- _About this exercise_:
Somewhere below is a line with "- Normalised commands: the" and, later, a line with "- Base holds"; repeat those two lines and all the lines between them, exactly as they are.

[Entries taken from a collection]
=-=-=-=-=
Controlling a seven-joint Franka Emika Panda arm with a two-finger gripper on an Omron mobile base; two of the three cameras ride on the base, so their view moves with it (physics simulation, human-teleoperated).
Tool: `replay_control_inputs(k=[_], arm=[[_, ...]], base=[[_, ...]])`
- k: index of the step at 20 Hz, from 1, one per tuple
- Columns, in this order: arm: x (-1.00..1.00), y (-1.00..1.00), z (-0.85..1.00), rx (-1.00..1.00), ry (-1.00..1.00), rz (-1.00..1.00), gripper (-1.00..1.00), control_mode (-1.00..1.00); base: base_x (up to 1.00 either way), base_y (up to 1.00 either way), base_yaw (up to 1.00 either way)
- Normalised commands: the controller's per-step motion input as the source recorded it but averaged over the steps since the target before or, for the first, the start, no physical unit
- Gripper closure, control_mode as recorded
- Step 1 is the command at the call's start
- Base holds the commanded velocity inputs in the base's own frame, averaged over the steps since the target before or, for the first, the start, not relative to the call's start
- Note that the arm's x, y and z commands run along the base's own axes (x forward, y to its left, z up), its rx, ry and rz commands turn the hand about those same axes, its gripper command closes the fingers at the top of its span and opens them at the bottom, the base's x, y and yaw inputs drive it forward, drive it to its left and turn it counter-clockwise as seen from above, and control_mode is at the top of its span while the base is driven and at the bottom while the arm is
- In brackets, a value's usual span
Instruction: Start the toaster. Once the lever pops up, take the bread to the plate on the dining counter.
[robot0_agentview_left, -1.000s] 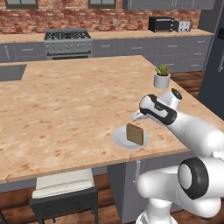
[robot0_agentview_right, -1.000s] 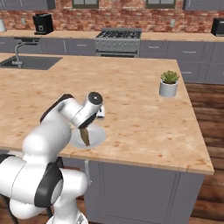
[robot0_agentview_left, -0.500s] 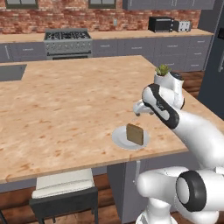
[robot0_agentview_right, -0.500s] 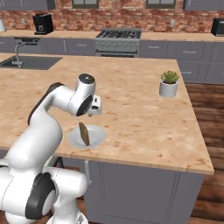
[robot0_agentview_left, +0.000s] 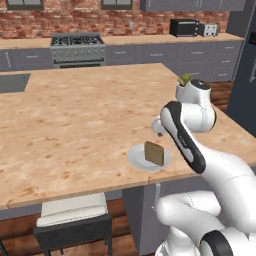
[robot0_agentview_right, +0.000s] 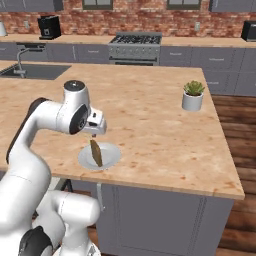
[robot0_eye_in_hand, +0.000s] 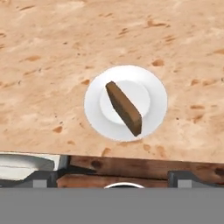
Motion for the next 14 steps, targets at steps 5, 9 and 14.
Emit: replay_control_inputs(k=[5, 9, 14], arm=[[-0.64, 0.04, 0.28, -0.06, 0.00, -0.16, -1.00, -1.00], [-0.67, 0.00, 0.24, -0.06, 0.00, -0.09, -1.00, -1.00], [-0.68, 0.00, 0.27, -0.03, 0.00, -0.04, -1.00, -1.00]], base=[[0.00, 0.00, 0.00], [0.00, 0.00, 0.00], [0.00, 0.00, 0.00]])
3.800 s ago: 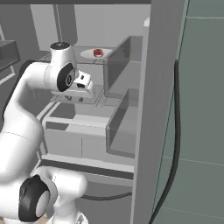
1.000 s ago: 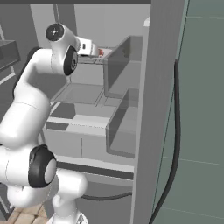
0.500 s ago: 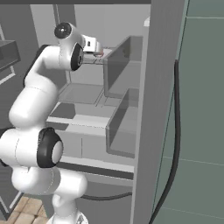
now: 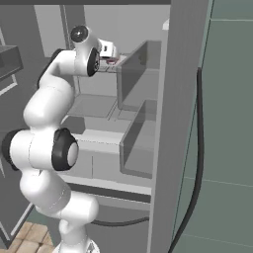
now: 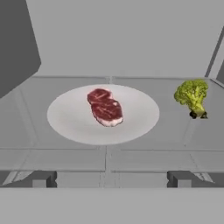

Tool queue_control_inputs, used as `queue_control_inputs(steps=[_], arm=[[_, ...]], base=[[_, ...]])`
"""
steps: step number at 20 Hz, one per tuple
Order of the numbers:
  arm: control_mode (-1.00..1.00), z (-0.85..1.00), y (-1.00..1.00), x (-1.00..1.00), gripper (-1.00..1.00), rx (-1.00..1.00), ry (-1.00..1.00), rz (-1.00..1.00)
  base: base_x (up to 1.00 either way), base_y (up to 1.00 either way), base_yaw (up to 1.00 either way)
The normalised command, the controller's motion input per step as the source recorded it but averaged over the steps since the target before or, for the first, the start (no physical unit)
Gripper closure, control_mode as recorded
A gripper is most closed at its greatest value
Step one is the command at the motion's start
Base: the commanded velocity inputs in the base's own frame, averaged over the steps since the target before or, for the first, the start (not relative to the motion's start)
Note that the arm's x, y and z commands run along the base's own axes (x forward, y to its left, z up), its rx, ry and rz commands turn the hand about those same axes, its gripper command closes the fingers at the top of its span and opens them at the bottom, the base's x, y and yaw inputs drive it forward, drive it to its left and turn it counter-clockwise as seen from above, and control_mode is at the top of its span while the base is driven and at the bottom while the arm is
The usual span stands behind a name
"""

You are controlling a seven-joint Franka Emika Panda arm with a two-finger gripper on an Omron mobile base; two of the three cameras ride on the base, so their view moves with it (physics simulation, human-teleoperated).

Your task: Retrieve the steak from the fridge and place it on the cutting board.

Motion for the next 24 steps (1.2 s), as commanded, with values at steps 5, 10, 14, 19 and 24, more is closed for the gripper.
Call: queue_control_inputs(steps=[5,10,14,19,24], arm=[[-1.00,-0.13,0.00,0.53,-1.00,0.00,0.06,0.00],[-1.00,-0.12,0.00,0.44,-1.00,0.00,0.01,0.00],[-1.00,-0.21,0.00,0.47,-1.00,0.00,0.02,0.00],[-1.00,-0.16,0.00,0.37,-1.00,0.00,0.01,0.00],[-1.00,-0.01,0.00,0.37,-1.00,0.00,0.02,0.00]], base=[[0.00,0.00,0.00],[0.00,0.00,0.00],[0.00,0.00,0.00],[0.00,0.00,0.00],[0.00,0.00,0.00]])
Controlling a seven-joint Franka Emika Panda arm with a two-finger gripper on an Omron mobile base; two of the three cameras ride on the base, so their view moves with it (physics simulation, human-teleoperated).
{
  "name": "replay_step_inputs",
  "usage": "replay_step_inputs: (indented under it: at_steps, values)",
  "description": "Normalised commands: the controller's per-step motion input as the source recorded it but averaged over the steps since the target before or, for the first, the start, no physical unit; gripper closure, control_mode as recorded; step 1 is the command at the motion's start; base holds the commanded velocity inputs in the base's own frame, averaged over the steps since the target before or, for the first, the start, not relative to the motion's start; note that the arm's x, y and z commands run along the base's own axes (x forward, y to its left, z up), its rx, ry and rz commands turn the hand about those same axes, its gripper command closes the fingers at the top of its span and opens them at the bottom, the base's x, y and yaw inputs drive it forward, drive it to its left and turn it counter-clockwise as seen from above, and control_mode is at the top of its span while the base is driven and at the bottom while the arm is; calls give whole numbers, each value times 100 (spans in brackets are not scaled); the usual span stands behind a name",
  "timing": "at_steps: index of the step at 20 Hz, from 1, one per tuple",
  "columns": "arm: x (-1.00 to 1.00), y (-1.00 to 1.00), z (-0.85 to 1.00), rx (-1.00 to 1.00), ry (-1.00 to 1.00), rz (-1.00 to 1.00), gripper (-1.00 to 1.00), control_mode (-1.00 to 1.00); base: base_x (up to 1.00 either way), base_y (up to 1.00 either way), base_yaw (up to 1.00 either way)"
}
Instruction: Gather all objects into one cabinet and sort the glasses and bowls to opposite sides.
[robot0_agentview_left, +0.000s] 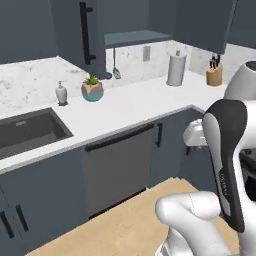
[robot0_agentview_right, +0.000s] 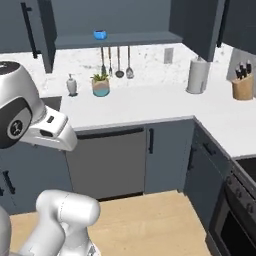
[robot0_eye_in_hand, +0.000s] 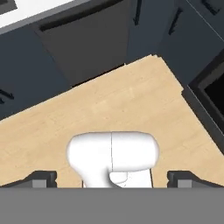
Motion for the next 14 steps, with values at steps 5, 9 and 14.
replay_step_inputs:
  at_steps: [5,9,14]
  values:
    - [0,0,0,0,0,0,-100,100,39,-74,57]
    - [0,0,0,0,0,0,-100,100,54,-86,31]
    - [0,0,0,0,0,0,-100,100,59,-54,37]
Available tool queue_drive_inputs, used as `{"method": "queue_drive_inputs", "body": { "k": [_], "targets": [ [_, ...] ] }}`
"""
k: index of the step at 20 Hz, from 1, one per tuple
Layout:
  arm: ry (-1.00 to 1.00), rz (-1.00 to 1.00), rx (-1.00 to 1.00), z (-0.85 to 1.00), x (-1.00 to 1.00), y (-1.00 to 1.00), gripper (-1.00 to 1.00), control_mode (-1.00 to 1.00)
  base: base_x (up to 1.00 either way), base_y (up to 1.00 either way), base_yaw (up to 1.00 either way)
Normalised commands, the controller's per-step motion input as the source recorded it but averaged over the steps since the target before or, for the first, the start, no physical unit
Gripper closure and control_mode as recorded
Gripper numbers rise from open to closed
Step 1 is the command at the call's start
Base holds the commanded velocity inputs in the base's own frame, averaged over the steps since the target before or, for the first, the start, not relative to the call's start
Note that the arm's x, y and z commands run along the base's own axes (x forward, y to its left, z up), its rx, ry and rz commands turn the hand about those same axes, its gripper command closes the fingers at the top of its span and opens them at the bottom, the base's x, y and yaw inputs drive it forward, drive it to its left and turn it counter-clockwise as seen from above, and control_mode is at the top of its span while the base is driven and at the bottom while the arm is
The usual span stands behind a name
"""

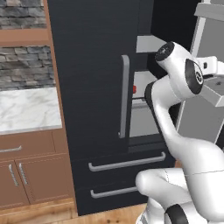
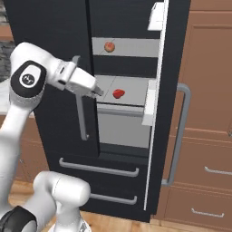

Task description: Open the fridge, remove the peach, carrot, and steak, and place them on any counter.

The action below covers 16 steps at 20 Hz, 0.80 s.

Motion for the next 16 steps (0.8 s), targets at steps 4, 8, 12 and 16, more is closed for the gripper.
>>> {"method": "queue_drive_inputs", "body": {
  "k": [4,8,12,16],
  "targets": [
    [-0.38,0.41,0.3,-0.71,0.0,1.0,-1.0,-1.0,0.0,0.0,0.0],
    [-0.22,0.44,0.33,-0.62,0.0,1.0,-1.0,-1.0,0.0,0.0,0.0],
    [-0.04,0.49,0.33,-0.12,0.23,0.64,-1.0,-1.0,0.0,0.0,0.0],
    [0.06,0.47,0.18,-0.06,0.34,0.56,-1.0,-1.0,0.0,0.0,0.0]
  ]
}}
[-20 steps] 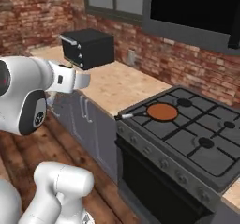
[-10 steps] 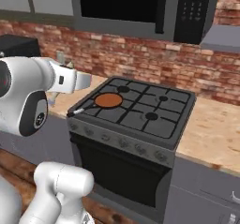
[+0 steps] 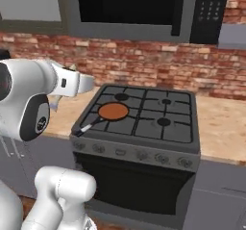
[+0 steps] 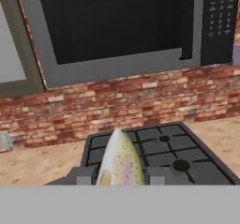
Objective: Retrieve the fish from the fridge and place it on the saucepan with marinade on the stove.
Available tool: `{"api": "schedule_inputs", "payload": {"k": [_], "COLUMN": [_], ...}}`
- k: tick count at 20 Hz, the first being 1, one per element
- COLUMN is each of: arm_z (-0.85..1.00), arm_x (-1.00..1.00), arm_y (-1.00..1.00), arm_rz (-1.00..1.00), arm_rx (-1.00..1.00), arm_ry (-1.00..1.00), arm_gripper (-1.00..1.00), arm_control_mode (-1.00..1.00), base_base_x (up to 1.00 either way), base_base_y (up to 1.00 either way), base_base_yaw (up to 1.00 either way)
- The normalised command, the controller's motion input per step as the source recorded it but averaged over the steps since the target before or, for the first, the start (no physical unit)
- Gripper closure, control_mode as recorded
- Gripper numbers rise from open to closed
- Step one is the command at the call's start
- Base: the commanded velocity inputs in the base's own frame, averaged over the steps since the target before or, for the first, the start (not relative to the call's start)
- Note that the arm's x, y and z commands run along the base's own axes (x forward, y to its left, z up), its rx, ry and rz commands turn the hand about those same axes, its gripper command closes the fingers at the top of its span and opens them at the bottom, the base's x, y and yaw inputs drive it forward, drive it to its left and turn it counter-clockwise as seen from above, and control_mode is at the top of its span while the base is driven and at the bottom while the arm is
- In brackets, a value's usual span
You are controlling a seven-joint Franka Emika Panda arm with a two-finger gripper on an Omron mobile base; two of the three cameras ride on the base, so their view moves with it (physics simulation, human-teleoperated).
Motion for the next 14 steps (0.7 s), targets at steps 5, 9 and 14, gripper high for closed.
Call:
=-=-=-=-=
- _Task answer_:
- Normalised commands: the controller's per-step motion input as the source recorded it but averaged over the steps since the target before or, for the first, the start, no physical unit
- Gripper closure, control_mode as recorded
- Step 1 is the command at the call's start
- Base holds the commanded velocity inputs in the base's own frame, averaged over the steps since the target before or, for the first, the start, not relative to the call's start

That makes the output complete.